Piniella named Carlos Silva, Jeff Samardzija, Sean Marshall and Tom Gorzelanny as four pichers competing for two rotation spots. Of the two who earn a spot, one would eventually end up in the bullpen anyway.
Within two hours of Piniella running off that list, Silva gave up 6 runs on 7 hits in 2 innings to the White Sox, including 2 long home runs and 5 RBI by DH Carlos Quentin.
"We've got plenty of time to get ready for the season," Piniella said. "Pitching-wise, these guys are competing for jobs."
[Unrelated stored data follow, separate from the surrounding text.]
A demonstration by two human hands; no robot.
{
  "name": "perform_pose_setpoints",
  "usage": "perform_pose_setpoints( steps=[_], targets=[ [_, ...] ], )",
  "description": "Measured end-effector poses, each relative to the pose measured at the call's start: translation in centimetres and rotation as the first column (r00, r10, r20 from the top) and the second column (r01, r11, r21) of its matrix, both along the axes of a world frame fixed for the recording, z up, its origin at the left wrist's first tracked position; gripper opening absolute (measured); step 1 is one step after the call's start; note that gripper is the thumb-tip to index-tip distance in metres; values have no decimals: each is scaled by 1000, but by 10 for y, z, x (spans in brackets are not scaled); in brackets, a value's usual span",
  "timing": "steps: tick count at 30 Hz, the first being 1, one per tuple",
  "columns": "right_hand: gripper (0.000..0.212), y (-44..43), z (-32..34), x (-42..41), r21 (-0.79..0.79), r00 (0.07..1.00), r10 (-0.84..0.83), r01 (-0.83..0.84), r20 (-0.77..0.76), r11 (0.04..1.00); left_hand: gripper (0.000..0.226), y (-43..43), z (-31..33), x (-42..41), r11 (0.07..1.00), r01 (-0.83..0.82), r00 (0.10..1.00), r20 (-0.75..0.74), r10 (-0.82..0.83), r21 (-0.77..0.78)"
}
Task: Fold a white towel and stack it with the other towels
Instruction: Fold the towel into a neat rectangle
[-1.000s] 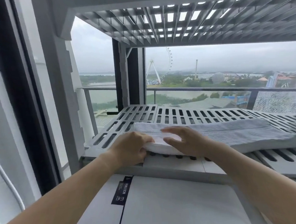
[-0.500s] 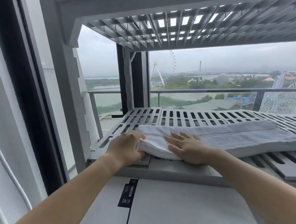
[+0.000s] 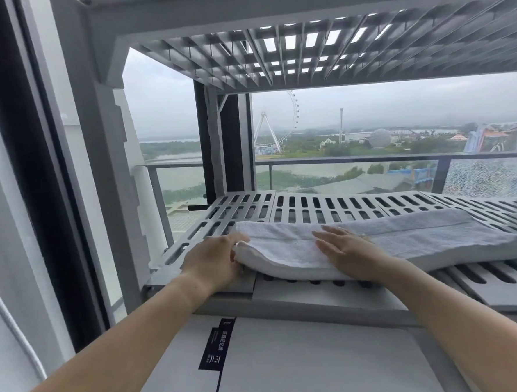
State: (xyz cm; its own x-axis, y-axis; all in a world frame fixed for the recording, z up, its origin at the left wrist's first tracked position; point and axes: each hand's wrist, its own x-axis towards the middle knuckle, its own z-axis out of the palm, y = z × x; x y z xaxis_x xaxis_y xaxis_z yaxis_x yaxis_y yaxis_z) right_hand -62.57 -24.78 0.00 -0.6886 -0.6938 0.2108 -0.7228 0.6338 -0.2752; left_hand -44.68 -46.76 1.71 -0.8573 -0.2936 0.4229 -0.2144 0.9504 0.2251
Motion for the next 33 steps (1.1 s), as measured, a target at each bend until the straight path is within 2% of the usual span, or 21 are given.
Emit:
perform_pose_setpoints(
  steps=[4, 7, 9, 11, 12, 13, 15, 16, 17, 18, 21, 24, 26, 28, 30, 33],
  targets=[
    [50, -15, 14, 38, -194, 979, 200, -202, -31, 960, 36, 0, -2, -5, 999, 26, 990, -141, -29, -26],
    [66, -42, 25, 72, -117, 956, 273, -285, -108, 951, 37, 2, -1, -9, 999, 43, 978, -203, -46, -22],
    [56, -60, 27, 86, -109, 947, 223, -253, -230, 961, 35, 2, -2, -10, 1000, 11, 979, -203, -14, -15],
    [41, -68, 27, 92, -106, 930, 168, -213, -326, 971, 33, -2, -4, -10, 993, -47, 991, -118, 60, 108],
    [36, -69, 26, 92, -87, 922, 169, -212, -349, 973, 30, -3, -3, -11, 966, -63, 995, -53, 79, 252],
    [33, -69, 24, 92, -72, 918, 181, -220, -352, 973, 23, -3, 0, -12, 897, -60, 997, -17, 75, 439],
    [36, -65, 19, 92, -60, 922, 216, -247, -320, 967, 5, -3, 11, -18, 645, -59, 997, 18, 71, 762],
    [40, -62, 17, 91, -54, 924, 235, -263, -301, 963, 16, -3, 16, -22, 530, -72, 996, 38, 75, 845],
    [43, -60, 17, 90, -50, 925, 258, -283, -278, 958, 21, -3, 21, -25, 458, -96, 995, 70, 74, 884],
    [46, -57, 16, 88, -58, 928, 283, -305, -243, 951, 23, -2, 26, -28, 441, -131, 991, 111, 70, 888],
    [45, -41, 18, 74, -117, 935, 324, -341, -145, 933, 21, -3, 33, -36, 507, -207, 978, 196, 76, 837],
    [42, -9, 20, 39, -86, 969, 215, -226, -123, 970, 13, -5, 32, -37, 513, -198, 980, 182, 82, 835],
    [45, 20, 18, 9, 27, 997, 50, -49, -53, 998, 10, -4, 33, -34, 519, -157, 987, 139, 74, 840],
    [51, 46, 13, -16, 207, 997, -78, 78, -7, 975, 5, 0, 39, -35, 535, -104, 994, 77, 73, 838],
    [53, 57, 6, -28, 305, 996, -93, 84, 16, 949, 9, 11, 55, -39, 526, -36, 996, -13, 90, 850],
    [53, 56, 4, -28, 300, 997, -33, 11, 70, 954, 17, 43, 89, -58, 565, 72, 990, -129, 62, 822]
  ],
)
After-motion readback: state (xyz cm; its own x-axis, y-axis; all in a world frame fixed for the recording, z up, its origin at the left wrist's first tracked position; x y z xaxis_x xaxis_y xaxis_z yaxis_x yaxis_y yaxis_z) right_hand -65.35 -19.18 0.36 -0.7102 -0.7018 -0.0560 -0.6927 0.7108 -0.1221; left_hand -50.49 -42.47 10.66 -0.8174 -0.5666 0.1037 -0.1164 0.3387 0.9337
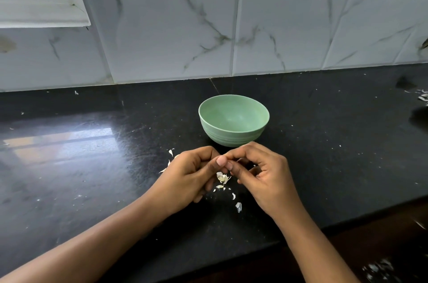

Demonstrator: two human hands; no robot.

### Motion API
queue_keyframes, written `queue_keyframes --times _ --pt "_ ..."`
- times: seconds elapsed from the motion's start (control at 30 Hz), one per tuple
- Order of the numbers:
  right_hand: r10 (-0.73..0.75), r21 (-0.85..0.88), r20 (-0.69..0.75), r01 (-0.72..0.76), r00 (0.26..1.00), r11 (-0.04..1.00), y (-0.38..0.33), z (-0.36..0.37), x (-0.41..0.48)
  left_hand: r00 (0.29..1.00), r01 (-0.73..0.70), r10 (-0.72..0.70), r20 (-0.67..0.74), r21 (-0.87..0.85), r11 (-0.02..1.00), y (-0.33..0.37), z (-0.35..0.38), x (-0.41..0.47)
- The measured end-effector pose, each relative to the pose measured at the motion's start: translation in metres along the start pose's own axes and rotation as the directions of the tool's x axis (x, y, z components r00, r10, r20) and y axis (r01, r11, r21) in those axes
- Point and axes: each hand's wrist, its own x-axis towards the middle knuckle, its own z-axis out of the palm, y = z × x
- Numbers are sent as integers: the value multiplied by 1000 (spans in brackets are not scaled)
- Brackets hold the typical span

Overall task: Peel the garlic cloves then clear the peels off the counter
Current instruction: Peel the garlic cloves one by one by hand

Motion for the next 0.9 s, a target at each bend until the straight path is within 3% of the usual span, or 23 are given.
queue_keyframes --times 0.17,0.23,0.33,0.4,0.47,0.6,0.7,0.8,0.9 --pt "6 -11 -22 -6 1000 1000 -4 0 -1 991 103 -86 103 -171 980 3 -2 -1" --pt "-15 -41 -56 13 998 999 -5 -1 -1 983 135 -111 149 -163 977 6 -6 -1" --pt "16 5 -178 -16 984 1000 -4 -5 -1 995 87 -88 -51 -28 996 12 -15 3" --pt "87 115 -234 -61 968 991 -4 -8 -1 952 67 -75 -296 -35 997 20 -25 12" --pt "149 196 -241 -102 959 975 -5 -8 -1 901 82 -109 -421 -81 993 25 -35 27" --pt "268 313 -234 -188 935 931 -5 -6 4 860 278 -293 -418 -98 956 22 -40 72" --pt "340 359 -269 -234 901 904 -4 -15 10 811 385 -487 -324 -330 862 10 -20 95" --pt "356 314 -255 -271 899 910 -4 -31 21 782 359 -542 -307 -490 794 0 -7 101" --pt "346 222 -242 -295 906 929 -2 -48 37 777 308 -497 -387 -454 836 -7 -5 102"
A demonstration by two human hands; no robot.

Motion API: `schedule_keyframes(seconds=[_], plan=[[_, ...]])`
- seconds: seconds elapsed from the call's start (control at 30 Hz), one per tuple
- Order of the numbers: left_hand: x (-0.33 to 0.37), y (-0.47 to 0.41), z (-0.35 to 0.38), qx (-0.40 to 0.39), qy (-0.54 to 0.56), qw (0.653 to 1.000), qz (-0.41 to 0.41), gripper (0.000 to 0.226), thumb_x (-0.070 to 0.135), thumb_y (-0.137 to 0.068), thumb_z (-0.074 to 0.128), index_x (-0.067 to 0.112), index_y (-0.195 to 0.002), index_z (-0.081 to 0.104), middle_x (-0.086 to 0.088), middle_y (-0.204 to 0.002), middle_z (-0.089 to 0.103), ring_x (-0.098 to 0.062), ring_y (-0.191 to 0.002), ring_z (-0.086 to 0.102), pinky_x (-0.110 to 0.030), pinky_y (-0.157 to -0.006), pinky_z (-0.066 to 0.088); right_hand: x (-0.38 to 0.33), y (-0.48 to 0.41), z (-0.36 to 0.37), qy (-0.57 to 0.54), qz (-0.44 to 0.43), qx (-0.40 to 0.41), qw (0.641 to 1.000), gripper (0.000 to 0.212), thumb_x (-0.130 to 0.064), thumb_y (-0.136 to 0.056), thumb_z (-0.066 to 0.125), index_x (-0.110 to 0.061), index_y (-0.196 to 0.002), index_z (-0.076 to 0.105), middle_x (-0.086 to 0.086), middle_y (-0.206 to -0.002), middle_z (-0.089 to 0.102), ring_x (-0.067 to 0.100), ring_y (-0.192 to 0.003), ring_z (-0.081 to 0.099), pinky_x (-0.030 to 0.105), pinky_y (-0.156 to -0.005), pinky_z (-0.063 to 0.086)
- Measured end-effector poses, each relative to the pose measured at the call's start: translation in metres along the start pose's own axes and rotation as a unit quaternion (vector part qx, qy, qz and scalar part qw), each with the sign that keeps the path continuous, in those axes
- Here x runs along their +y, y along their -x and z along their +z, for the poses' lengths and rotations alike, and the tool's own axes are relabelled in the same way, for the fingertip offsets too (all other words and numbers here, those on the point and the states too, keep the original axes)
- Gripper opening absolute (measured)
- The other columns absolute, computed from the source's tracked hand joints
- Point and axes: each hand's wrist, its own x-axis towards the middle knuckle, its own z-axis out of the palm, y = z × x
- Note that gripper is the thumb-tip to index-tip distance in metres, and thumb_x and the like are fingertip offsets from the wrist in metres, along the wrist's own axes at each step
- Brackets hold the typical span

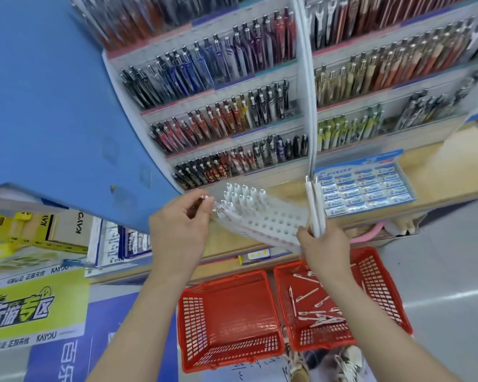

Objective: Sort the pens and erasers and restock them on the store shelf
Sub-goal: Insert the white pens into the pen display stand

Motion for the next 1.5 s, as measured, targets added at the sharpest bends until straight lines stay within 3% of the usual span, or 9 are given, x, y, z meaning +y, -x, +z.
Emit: schedule_keyframes(seconds=[0.1,0.23,0.47,0.73,0.83,1.0,1.17,1.33,1.5], plan=[[-0.005,-0.004,0.007,-0.016,-0.034,0.999,0.030,0.004,0.026,-0.085,0.067,0.025,-0.085,0.071,0.002,-0.073,0.069,-0.019,-0.072,0.065,-0.041,-0.073,0.053,0.003,0.024,0.002,-0.037,0.024,-0.020,0.999,0.022,-0.024,-0.084,0.067,-0.012,-0.073,0.053,0.008,-0.052,0.060,0.020,-0.043,0.062,0.031,-0.045,0.049],[-0.006,-0.007,0.017,-0.029,-0.061,0.997,0.043,0.008,0.024,-0.084,0.069,0.020,-0.090,0.073,0.001,-0.073,0.069,-0.019,-0.071,0.063,-0.040,-0.073,0.053,0.001,0.040,0.003,-0.076,0.033,-0.035,0.996,0.024,-0.026,-0.085,0.068,-0.011,-0.073,0.053,0.010,-0.051,0.060,0.013,-0.038,0.058,0.019,-0.038,0.040],[-0.009,-0.013,0.034,-0.060,-0.113,0.990,0.054,0.011,0.026,-0.085,0.067,0.018,-0.090,0.072,-0.001,-0.073,0.070,-0.020,-0.071,0.064,-0.039,-0.072,0.054,-0.003,0.038,-0.003,-0.064,0.002,-0.045,0.997,0.027,-0.026,-0.085,0.067,-0.014,-0.068,0.049,0.013,-0.052,0.060,0.006,-0.035,0.053,0.017,-0.037,0.038],[-0.005,-0.015,0.038,-0.071,-0.169,0.980,0.082,0.015,0.028,-0.091,0.059,0.016,-0.097,0.066,-0.006,-0.073,0.069,-0.026,-0.070,0.064,-0.040,-0.065,0.052,-0.002,0.035,-0.006,-0.054,-0.019,-0.047,0.997,0.030,-0.023,-0.085,0.067,-0.027,-0.065,0.045,0.002,-0.049,0.057,0.008,-0.038,0.057,0.014,-0.039,0.038],[-0.003,-0.013,0.037,-0.074,-0.192,0.974,0.095,0.012,0.026,-0.091,0.059,0.016,-0.095,0.066,-0.006,-0.072,0.069,-0.027,-0.070,0.063,-0.039,-0.064,0.051,-0.001,0.034,-0.006,-0.046,-0.025,-0.052,0.997,0.028,-0.025,-0.085,0.067,-0.028,-0.067,0.045,0.001,-0.050,0.057,0.009,-0.040,0.058,0.018,-0.040,0.041],[-0.006,-0.011,0.031,-0.046,-0.215,0.968,0.123,0.013,0.025,-0.090,0.062,0.015,-0.096,0.067,-0.007,-0.072,0.069,-0.027,-0.068,0.063,-0.040,-0.063,0.051,0.003,0.031,-0.006,-0.021,-0.035,-0.049,0.998,0.028,-0.030,-0.084,0.067,-0.029,-0.068,0.045,0.006,-0.055,0.060,0.023,-0.050,0.062,0.038,-0.049,0.050],[-0.015,-0.008,0.040,-0.075,-0.203,0.971,0.101,0.014,0.028,-0.088,0.064,0.016,-0.093,0.070,-0.003,-0.073,0.068,-0.021,-0.069,0.062,-0.037,-0.065,0.051,0.001,0.030,-0.007,-0.038,-0.035,-0.063,0.997,0.028,-0.027,-0.085,0.067,-0.028,-0.068,0.046,0.004,-0.053,0.058,0.015,-0.042,0.060,0.030,-0.043,0.048],[-0.023,-0.008,0.045,-0.079,-0.226,0.964,0.117,0.015,0.026,-0.087,0.065,0.015,-0.092,0.072,-0.004,-0.077,0.065,-0.022,-0.073,0.059,-0.035,-0.066,0.049,0.004,0.024,-0.007,-0.047,-0.032,-0.079,0.995,0.030,-0.031,-0.085,0.067,-0.033,-0.066,0.043,0.015,-0.059,0.057,0.030,-0.048,0.053,0.039,-0.046,0.046],[-0.020,-0.014,0.047,-0.085,-0.298,0.944,0.113,0.020,0.027,-0.090,0.060,0.012,-0.094,0.073,-0.006,-0.084,0.059,-0.027,-0.089,0.055,-0.037,-0.073,0.046,0.004,0.015,-0.007,-0.049,-0.038,-0.056,0.996,0.035,-0.026,-0.085,0.068,-0.023,-0.062,0.041,0.001,-0.053,0.045,0.016,-0.047,0.039,0.019,-0.043,0.032]])
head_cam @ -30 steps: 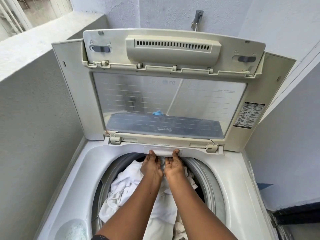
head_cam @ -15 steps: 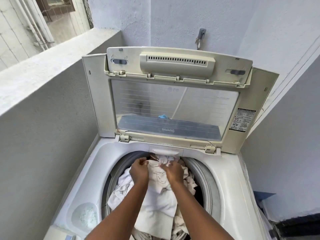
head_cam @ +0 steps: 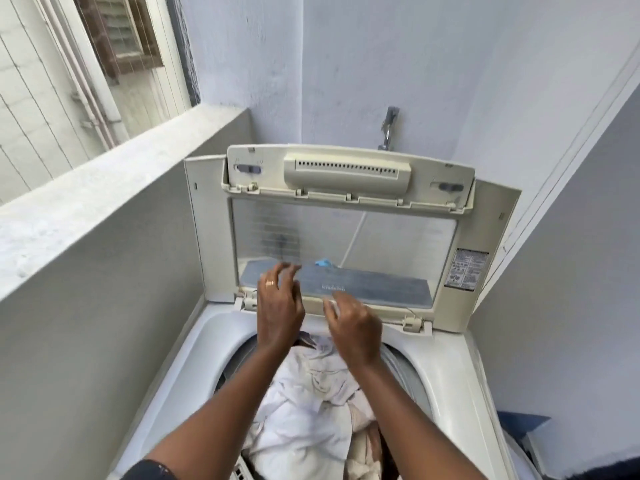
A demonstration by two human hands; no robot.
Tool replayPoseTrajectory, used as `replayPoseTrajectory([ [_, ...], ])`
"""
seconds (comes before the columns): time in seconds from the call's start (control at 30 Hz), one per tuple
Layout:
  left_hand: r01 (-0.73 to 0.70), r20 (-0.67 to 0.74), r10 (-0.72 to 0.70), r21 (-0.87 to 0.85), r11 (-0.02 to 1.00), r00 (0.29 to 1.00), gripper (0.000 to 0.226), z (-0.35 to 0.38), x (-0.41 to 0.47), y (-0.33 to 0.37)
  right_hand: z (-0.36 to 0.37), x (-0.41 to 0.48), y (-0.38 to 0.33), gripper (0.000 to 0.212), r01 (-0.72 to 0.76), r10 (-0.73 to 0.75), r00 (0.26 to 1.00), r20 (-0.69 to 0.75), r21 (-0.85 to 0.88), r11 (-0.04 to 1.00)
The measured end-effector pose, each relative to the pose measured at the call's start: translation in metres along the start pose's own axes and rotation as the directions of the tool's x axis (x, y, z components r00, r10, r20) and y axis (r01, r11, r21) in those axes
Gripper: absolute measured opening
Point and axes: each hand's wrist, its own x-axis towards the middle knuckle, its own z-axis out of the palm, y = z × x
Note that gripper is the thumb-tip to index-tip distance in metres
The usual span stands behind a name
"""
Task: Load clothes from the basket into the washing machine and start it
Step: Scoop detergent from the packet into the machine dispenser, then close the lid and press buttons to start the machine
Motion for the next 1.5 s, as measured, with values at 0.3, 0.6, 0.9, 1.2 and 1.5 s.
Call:
replayPoseTrajectory([
  [0.3, -0.247, -0.009, 0.252, 0.162, 0.955, 0.968, 0.043, -0.066, 0.158, 0.072, -0.089, 0.172, 0.004, 0.019, 0.091, -0.153, 0.913, -0.377, -0.177, 0.980],
  [0.6, -0.284, 0.389, 0.156, 0.300, 0.911, 0.908, 0.043, -0.066, 0.192, 0.095, -0.094, 0.222, 0.001, 0.042, -0.077, 0.112, 0.975, 0.191, -0.181, 0.981],
  [0.9, -0.316, 0.573, 0.111, 0.273, 0.908, 0.812, 0.042, -0.122, 0.168, 0.120, -0.155, 0.197, -0.023, 0.036, -0.043, 0.104, 0.868, 0.485, -0.135, 0.990],
  [1.2, -0.200, 0.826, -0.063, 0.208, 0.957, 0.560, 0.038, -0.194, 0.064, 0.133, -0.220, 0.099, -0.062, 0.019, -0.100, -0.033, 0.619, 0.785, 0.121, 0.988],
  [1.5, -0.255, 0.920, -0.180, 0.278, 0.926, 0.349, 0.028, -0.190, -0.094, 0.079, -0.190, -0.081, -0.073, 0.024, -0.137, 0.032, 0.478, 0.877, 0.038, 0.990],
])
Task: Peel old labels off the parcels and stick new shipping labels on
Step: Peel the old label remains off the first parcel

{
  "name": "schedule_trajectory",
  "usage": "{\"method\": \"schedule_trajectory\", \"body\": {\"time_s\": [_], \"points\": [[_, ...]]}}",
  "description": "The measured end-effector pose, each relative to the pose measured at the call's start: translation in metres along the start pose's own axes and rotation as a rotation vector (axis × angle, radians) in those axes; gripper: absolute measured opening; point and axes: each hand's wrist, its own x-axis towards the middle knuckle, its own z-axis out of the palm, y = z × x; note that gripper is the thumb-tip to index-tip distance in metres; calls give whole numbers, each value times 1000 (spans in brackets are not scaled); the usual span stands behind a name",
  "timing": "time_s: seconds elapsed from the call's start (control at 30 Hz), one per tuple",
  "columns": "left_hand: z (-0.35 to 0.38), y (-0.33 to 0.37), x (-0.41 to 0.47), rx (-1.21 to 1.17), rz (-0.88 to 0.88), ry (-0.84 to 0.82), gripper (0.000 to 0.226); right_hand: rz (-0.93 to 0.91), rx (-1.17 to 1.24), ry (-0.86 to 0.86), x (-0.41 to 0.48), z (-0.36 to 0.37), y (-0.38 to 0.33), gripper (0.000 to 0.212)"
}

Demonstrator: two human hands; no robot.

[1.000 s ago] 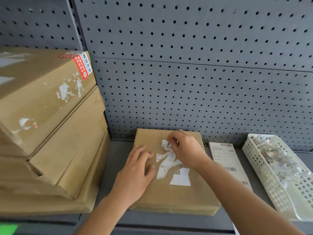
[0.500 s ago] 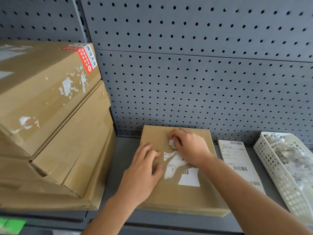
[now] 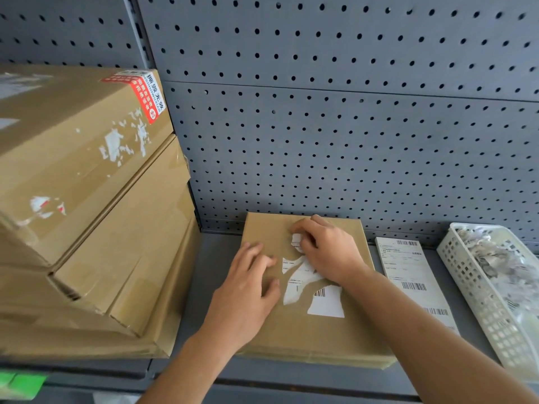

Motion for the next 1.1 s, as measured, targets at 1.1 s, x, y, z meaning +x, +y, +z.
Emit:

Guzman at one time was on a meteoric rise through the Cubs organization and was rated by some as potentially the next Carlos Zambrano. Guzman has had a history of injuries, and his brother died in the off-season.
Life according to Ozzie: White Sox manager Ozzie Guillen says he'd rather manage the Sox for $100,000 a year than any other team for "$20 million."
There's one catch.
"As long as Jerry's here," he said of working for White Sox owner Jerry Reinsdorf. "I'm blessed with my team (general manager) Kenny (Williams) gave me."
As much as he loves and respects Cubs manager Lou Piniella, Guillen said he wouldn't take Piniella's job or his salary ($4 million).
Guillen believes Piniella, in his final contract year, will come back. Guillen called the Cubs under a Piniella a perennial contender and outstanding team, although he joked that Piniella's age of 78 (he's actually 65) could be a consideration.
Clubhouse closed: The Cubs closed their pregame clubhouse a half-hour earlier than usual Saturday morning for a "security" meeting that lasted about an hour for all team members. Mandated by Major League Basebll, the meeting covered a lot of electronic business, as to what to "Tweet" and what not, and to be careful about what gets posted on various social-networking sites. The White Sox already had the same meeting with MLB.
First of five: Saturday was the first of five meetings between the cross-town rivals during spring training. The other games are today at Camelback in Glendale; a pair of games next weekend in Las Vegas and Friday, March 19, in Glendale.
Peavy time: Jake Peavy starts for the White Sox today, to be opposed by Jeff Samardzija. In the other half of Sunday's split-squad event, the Cubs' Tom Gorzelanny draws Dodger phenom Clayton Kershaw.